Redesigning Our Communities for Life After Fossil Fuels

Redesigning Our Communities
for Life After Fossil Fuels

A series of virtual and in-person community events
in 6 locations in the U.S. and Canada

Inaugural Event:

Saturday, September 10, 2022

1:00 – 4:30 pm ET  •  on Zoom

Plus, in-person and virtual
Community Engagement Events
hosted in or near Montgomery County, Maryland!

Biodiversity for a Livable Climate is partnering with the Post Carbon Institute and many local community groups to bring you a series of events on transitioning our communities to manage our ecological crises. These events will take place virtually on Zoom and in-person at community events in 6 locations throughout the U.S. and Canada. Our first location is in Montgomery County, Maryland and the surrounding area.

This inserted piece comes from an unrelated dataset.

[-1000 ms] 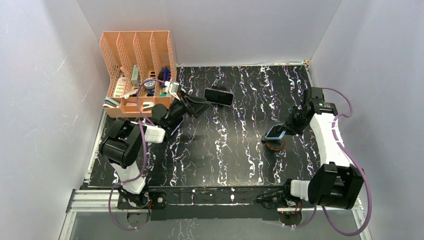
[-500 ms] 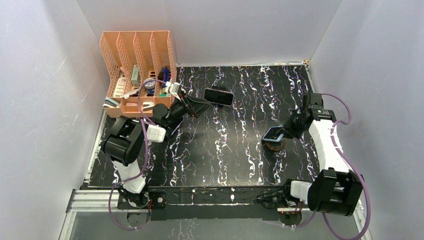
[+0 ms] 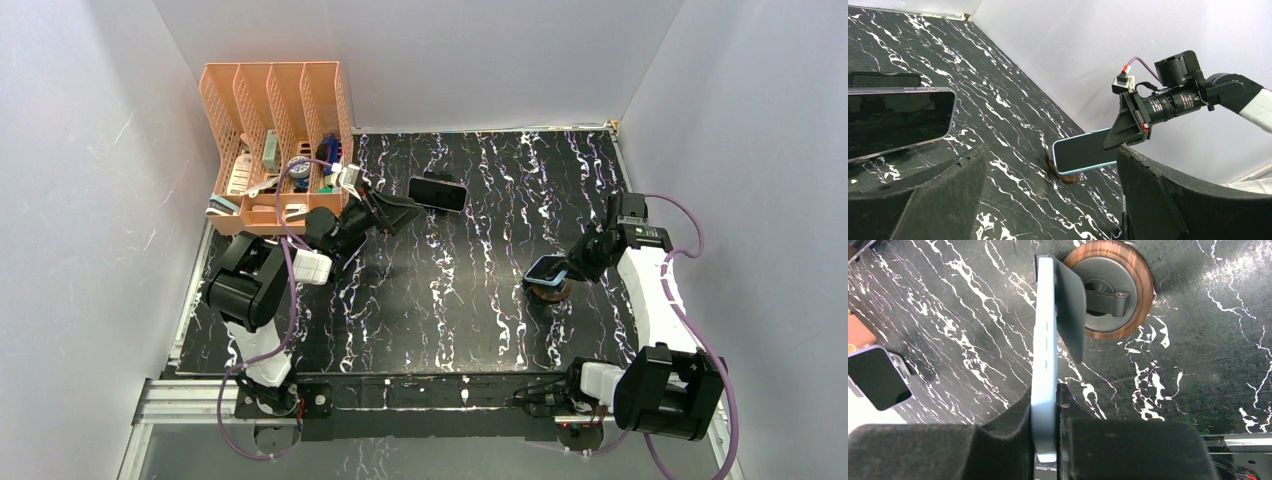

Join us and our local community hosts, the Montgomery County Racial Equity (MORE) Network and Impact Silver Spring, for our virtual event on Saturday, September 10 as we share resources, expertise, and actionable solutions to build resilience for these rapidly changing times.

Plus, in-person and virtual
Community Engagement Events
hosted in or near Montgomery County, Maryland:


It’s time to scale way back, redesign how we’re living and roll up our sleeves to restore our ecosystems, soil, biodiversity and connections with our neighbors.

As we learn and take action on how to live within the Earth’s limits, it’s vital that we co-invent and redesign our new lifestyles with every member of our community, especially our underserved community members, and even look to them for their expertise on how to be resilient.

Too often, communities of color and low income communities have been left out of the conversation, the plans and the funding, despite often being the most seriously impacted by the climate and other crises. Let’s move forward by coming together, learning from one another, and supporting each other as we strengthen our resilience and face the challenges ahead.

Join us!


Saturday, September 10
1:00 – 4:30 pm ET • Zoom

Keynote Address

Life After Fossil Fuels

Richard Heinberg, Senior Fellow, Post Carbon Institute

Richard Heinberg is a Senior Fellow at Post Carbon Institute and is the author of 14 books, including POWER: LIMITS AND PROSPECTS FOR HUMAN SURVIVAL, along with hundreds of essays and articles, some of which have appeared in NATURE, WALL STREET JOURNAL and THE AMERICAN PROSPECT. He has lectured on 6 continents and has appeared in numerous environmental documentary films.  

Main Session

Event Moderator

Wendy Howard, Executive Director, One Montgomery Green

Wendy Howard is the Executive Director of One Montgomery Green, a local non-profit formed to promote Montgomery County, Maryland as a “visibly green” sustainable community. Its mission is to develop and promote models for a sustainable, just, and regenerative Montgomery County, MD by engaging stakeholders, fostering partnerships with local businesses and promoting educational projects for a verdant and equitable economy. Currently OMG is completing its climate resilience project focused on engaging and educating under resourced communities by creating an assessment tool and a response plan that addresses climate change vulnerabilities, resilience, and adaptation. Most recently with its partner Bethesda Green won a $200,000 Federal Prize from The Department of Energy to Launch a Community Engagement Program to Advance Clean Energy Innovation in Wheaton MD.  In 2020 Wendy received and was recognized as one of the first 40 certified Climate Change Professionals (CC-P®) certified by the Association of Climate Change Officers and the State of Maryland.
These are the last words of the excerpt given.